The late Oxford scholar Colin Kraay surmised that they were conceived as a convenience to the state, as a standard medium for payments to officials and for public expenditures, also for the collection of taxes and fines. But merchants, long accustomed to settling accounts in precious metals, must have found them useful too; by using coins, they didn't have to do as much weighing for each transaction.
The idea of coinage spread from Asia Minor across the Mediterranean world. By the fourth century BC a weight unit called the shekel, used by ancient Babylonians, Phoenicians, and Israelites, had lent its name to silver coins in the Middle East; some weighed half an ounce, slightly heavier than the silver Kennedy half-dollar of 1964. As for gold, it was coined into the aureus of the Roman Empire and the solidus of Byzantium, also the dinar of Muslim lands, the florin of Florence, and the ducat of Venice.
Coins may have begun as a convenience, but some of them have taken on fabulous value today. In southwestern Anatolia I found the Turkish countryside crawling with folks bent on finding an ancient bonanza. Coins of Greece and Persia, Rome and Byzantium are often turned up by rain or the plow, and people prowl with metal detectors, seeking a hoard like the one reportedly dug up in a field in 1984.
Near the little town of Elmah, in the valley between the mountain ranges called Ak and Bey, I'm shown the spot where I'm told a detector discovered a terra-cotta jar holding 1,900 pieces of silver, possibly buried by a Greek commander getting ready to battle the Persians around 465 BC. Included were fourteen brilliant ten-drachma coins thought to have been struck by the Athenians to commemorate their victory over the Persians at Marathon.

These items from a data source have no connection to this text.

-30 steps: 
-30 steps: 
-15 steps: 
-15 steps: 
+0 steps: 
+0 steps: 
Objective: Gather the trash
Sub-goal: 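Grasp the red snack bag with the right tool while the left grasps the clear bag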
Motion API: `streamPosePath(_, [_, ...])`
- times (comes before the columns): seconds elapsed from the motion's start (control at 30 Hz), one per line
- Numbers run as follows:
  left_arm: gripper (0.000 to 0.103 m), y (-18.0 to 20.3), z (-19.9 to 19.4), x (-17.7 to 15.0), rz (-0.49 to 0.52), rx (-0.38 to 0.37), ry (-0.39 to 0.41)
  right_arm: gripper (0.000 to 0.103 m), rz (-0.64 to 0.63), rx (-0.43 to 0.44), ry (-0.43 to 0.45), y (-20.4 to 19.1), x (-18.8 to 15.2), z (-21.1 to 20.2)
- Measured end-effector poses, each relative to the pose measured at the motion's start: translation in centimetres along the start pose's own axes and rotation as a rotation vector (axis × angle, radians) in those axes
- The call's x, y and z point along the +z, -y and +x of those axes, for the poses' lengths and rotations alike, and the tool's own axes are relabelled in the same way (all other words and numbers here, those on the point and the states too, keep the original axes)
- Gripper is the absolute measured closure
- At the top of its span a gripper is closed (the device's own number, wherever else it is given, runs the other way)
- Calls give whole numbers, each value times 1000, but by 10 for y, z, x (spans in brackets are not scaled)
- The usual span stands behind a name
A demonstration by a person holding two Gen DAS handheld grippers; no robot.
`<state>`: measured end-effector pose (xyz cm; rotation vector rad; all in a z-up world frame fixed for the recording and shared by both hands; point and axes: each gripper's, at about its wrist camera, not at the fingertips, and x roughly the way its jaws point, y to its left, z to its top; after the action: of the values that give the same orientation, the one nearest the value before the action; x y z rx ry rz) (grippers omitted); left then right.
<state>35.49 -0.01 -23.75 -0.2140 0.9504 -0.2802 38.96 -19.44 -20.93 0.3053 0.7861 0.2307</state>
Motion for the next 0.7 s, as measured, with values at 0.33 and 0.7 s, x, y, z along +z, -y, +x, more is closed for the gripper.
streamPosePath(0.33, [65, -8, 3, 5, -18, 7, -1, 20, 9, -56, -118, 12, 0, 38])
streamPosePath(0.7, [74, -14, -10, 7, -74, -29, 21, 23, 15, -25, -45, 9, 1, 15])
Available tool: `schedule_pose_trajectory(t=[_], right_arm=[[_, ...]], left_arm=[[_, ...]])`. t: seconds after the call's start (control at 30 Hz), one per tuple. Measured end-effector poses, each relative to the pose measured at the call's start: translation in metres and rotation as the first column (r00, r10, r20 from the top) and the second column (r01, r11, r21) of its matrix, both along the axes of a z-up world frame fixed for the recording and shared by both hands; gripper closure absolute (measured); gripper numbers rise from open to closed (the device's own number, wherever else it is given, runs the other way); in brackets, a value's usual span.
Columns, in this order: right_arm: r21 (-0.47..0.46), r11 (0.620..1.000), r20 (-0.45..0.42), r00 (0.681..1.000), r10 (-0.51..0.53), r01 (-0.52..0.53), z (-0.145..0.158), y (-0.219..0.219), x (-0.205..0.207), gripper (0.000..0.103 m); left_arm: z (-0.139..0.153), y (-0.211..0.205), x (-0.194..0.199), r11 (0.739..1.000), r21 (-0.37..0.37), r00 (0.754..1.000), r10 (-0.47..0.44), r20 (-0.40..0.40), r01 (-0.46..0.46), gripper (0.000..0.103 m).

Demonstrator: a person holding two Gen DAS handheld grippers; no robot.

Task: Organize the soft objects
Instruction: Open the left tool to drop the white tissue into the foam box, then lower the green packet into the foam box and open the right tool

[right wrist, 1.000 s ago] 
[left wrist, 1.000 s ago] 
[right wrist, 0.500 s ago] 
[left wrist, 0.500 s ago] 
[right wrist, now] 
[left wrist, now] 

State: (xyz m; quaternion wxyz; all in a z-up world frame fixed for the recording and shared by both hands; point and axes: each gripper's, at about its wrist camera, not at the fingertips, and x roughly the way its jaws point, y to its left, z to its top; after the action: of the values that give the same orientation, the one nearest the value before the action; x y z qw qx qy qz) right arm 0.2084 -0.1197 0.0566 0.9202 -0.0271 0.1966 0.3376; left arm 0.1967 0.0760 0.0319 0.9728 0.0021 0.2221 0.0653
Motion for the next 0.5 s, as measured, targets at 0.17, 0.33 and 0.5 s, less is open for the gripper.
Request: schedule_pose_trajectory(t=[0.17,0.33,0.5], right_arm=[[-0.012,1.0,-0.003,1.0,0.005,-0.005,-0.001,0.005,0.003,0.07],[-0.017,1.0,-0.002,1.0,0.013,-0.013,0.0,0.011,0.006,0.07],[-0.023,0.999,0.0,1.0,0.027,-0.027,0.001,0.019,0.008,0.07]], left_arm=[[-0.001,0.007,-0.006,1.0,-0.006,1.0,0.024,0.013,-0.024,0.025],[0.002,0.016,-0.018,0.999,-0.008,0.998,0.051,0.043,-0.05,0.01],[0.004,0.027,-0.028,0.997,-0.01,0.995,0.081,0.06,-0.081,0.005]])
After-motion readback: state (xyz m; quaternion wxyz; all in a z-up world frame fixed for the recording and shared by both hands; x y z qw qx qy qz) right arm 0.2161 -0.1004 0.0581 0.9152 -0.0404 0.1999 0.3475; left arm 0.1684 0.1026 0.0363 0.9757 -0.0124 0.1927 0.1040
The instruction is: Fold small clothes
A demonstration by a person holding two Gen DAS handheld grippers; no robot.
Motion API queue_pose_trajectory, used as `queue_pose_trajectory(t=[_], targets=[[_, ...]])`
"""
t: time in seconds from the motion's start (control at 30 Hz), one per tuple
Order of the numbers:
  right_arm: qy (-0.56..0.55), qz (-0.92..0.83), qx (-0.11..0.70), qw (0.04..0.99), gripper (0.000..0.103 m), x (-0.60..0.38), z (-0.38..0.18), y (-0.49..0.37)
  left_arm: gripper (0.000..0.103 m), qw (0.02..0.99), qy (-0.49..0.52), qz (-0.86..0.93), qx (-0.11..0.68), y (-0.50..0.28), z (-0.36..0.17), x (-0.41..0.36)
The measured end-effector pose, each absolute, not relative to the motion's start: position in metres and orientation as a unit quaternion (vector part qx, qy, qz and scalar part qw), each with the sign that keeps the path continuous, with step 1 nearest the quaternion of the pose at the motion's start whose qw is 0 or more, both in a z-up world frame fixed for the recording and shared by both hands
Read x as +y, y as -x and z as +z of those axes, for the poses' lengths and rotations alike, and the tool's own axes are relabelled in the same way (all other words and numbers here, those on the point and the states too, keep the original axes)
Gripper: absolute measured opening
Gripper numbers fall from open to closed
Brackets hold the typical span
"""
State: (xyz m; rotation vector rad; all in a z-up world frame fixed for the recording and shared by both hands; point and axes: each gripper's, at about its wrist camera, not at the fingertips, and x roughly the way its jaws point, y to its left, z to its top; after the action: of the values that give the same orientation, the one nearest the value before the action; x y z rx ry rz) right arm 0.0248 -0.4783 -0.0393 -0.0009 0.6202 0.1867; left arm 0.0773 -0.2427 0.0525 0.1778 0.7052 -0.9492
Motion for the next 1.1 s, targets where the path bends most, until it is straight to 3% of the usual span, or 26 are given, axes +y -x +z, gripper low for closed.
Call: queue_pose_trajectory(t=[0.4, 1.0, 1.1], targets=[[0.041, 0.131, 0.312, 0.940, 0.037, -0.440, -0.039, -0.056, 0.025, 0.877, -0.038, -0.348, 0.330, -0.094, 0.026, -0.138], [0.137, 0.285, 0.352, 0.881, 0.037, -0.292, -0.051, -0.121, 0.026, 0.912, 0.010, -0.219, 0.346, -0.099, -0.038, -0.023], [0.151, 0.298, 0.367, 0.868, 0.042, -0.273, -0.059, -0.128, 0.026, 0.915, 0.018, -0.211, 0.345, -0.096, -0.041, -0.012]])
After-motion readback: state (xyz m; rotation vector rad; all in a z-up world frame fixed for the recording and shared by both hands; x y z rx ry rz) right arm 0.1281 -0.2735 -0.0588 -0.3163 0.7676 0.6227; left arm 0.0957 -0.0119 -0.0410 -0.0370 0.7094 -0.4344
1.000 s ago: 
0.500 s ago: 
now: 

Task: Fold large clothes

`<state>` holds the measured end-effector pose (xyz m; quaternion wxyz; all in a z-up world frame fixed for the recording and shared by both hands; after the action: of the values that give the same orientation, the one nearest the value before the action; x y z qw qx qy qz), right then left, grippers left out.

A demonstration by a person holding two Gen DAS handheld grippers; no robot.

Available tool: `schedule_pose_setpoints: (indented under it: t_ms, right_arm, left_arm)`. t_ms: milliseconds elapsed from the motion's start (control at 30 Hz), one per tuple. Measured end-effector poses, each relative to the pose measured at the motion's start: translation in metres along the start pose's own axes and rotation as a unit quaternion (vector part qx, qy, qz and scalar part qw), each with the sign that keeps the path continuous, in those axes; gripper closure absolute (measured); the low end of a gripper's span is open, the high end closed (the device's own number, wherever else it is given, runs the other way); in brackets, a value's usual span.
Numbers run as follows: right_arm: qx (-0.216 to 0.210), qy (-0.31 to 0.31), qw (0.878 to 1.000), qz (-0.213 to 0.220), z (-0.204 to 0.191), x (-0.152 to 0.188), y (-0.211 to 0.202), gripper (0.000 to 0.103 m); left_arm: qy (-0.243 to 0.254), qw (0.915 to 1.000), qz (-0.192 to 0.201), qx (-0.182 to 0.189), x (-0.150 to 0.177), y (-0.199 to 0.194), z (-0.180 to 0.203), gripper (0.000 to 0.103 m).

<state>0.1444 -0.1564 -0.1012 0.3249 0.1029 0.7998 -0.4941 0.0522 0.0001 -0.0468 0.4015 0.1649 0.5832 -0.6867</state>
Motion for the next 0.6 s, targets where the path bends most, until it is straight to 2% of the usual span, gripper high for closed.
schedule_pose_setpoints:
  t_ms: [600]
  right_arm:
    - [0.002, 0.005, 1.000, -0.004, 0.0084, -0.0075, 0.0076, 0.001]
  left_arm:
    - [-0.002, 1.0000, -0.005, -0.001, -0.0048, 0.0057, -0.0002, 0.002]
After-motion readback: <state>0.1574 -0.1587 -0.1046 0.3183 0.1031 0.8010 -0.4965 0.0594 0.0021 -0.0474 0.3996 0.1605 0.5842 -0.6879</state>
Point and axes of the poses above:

Most of those decadrachms are said to have wound up with a millionaire investor in Boston, with one piece going to a collector in Beverly Hills for $600,000. Illegally, according to the Turkish government. Turkish law says you must turn in such finds to the local museum; if they're valuable, you'll get a small reward.
The earliest paper currency issued by a government appeared in China in the 11th century. In Persia the Mongol ruler Geikhatu decreed paper money in 1294, but merchants refused to accept it. They closed their shops and hid their goods. Trade stopped. Facing revolt, Geikhatu rescinded his edict; the official who had suggested it in the first place was torn to pieces in the bazaar. The first European bank notes were printed in Sweden in 1661, when coins were in short supply.
But money hasn't always been metal or paper. One of the oldest forms may well be a shiny white or straw-colored mollusk shell, about an inch long, from the Indian Ocean - the cowrie; from it derives the Chinese character cai or kai, standing for wealth, money.
I remember a display of other forms brought to a coin collector's convention in Seattle by John Lenker, then head of the International Primitive Money Society. A bronze drum from Malaysia. A block of salt from Ethiopia. From Fiji a kava bowl with eleven legs. And wampum, once prized by North American Indians - tiny clamshell pieces laboriously drilled and strung together like beads. "All these tell stories just as coins do", said Mr Lenker. (See Money From the Sea, pages 109-117.)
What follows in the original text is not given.